**PROBLEM STATEMENT**
Without the pictures, copy all of the data exactly.

[[ DATASET CONTENT, beginning ]]

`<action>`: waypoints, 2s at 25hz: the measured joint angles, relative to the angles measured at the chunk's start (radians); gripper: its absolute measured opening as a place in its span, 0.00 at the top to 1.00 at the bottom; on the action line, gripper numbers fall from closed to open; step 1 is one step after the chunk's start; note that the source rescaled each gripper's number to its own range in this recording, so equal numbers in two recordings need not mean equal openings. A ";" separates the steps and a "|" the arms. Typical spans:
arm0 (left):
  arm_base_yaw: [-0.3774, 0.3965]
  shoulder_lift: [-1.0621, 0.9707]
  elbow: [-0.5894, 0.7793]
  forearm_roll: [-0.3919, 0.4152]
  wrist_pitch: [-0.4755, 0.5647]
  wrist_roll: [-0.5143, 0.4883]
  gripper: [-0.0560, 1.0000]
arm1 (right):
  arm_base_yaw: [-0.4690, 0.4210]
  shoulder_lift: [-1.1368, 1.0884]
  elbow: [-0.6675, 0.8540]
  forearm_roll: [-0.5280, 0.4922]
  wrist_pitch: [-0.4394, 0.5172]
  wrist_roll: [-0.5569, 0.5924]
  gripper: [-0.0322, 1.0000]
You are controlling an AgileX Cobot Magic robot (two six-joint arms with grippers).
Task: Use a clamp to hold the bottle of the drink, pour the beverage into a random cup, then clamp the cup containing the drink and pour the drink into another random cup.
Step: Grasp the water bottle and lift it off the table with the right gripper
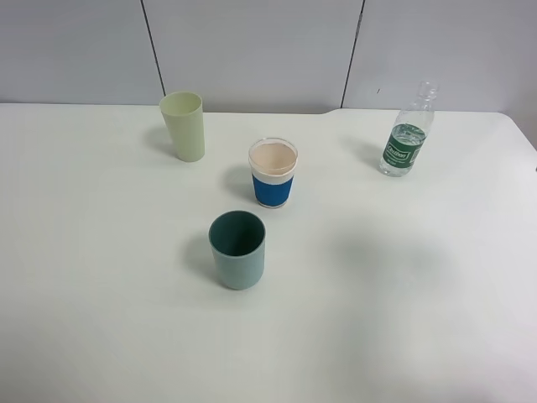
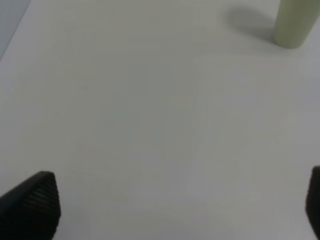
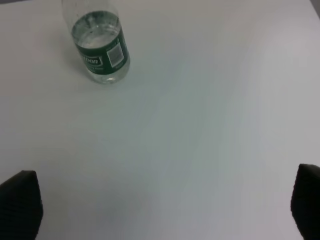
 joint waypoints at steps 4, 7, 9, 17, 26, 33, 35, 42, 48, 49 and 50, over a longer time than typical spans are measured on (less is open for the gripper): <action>0.000 0.000 0.000 -0.001 0.000 0.000 0.00 | 0.000 0.161 0.000 0.000 -0.082 0.000 0.00; 0.000 0.000 0.000 -0.001 0.000 0.000 0.00 | 0.000 0.256 0.000 -0.005 -0.147 0.000 0.00; 0.000 0.000 0.000 -0.001 0.000 0.000 0.00 | 0.000 0.313 0.000 -0.020 -0.200 0.000 0.00; 0.000 0.000 0.000 -0.001 0.000 0.000 0.00 | 0.000 0.500 -0.001 -0.070 -0.433 0.000 0.00; 0.000 0.000 0.000 -0.001 0.000 0.000 0.00 | 0.000 0.720 -0.001 -0.169 -0.665 0.000 0.00; 0.000 0.000 0.000 -0.001 0.000 0.000 0.00 | 0.000 0.866 -0.001 -0.237 -0.813 0.000 0.00; 0.000 0.000 0.000 -0.001 0.000 0.000 0.00 | 0.000 0.903 -0.002 -0.244 -0.875 0.000 0.00; 0.000 0.000 0.000 -0.001 0.000 0.000 0.00 | 0.000 1.033 -0.003 -0.255 -1.116 0.000 0.00; 0.000 0.000 0.000 -0.001 0.000 0.000 0.00 | 0.000 1.187 -0.005 -0.256 -1.363 0.000 0.00; 0.000 0.000 0.000 -0.001 0.000 0.000 0.00 | 0.000 1.209 -0.005 -0.256 -1.407 0.000 0.00; 0.000 0.000 0.000 -0.001 0.000 0.000 0.00 | 0.000 1.233 -0.006 -0.257 -1.442 0.000 0.00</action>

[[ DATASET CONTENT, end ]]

**YOUR RESPONSE**
`<action>`: waypoints, 2s at 25hz: the measured joint angles, relative to the angles measured at the chunk's start (radians); gripper: its absolute measured opening as a place in its span, 0.00 at the top to 1.00 at the bottom; on the action line, gripper numbers fall from closed to open; step 1 is one step after the chunk's start; note that the source rescaled each gripper's number to its own range in this recording, so equal numbers in two recordings need not mean equal openings. A ";" separates the steps and a "|" the arms. Typical spans:
arm0 (left):
  arm_base_yaw: [-0.3774, 0.3965]
  shoulder_lift: [-1.0621, 0.9707]
  elbow: [-0.5894, 0.7793]
  forearm_roll: [-0.3919, 0.4152]
  wrist_pitch: [-0.4755, 0.5647]
  wrist_roll: [-0.5143, 0.4883]
  gripper: [-0.0560, 1.0000]
arm1 (right):
  arm_base_yaw: [-0.4690, 0.4210]
  shoulder_lift: [-1.1368, 1.0884]
  elbow: [-0.6675, 0.8540]
  forearm_roll: [-0.5280, 0.4922]
  wrist_pitch: [-0.4394, 0.5172]
  wrist_roll: [-0.5569, 0.5924]
  gripper: [-0.0322, 1.0000]
You are controlling an AgileX Cobot Magic robot (two six-joint arms with grippers).
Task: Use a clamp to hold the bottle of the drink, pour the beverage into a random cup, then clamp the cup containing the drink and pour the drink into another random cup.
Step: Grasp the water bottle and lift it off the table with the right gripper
 joint waypoints at steps 4, 7, 9, 17, 26, 33, 35, 42, 48, 49 and 50, over a longer time than typical spans are measured on (less is open for the gripper): <action>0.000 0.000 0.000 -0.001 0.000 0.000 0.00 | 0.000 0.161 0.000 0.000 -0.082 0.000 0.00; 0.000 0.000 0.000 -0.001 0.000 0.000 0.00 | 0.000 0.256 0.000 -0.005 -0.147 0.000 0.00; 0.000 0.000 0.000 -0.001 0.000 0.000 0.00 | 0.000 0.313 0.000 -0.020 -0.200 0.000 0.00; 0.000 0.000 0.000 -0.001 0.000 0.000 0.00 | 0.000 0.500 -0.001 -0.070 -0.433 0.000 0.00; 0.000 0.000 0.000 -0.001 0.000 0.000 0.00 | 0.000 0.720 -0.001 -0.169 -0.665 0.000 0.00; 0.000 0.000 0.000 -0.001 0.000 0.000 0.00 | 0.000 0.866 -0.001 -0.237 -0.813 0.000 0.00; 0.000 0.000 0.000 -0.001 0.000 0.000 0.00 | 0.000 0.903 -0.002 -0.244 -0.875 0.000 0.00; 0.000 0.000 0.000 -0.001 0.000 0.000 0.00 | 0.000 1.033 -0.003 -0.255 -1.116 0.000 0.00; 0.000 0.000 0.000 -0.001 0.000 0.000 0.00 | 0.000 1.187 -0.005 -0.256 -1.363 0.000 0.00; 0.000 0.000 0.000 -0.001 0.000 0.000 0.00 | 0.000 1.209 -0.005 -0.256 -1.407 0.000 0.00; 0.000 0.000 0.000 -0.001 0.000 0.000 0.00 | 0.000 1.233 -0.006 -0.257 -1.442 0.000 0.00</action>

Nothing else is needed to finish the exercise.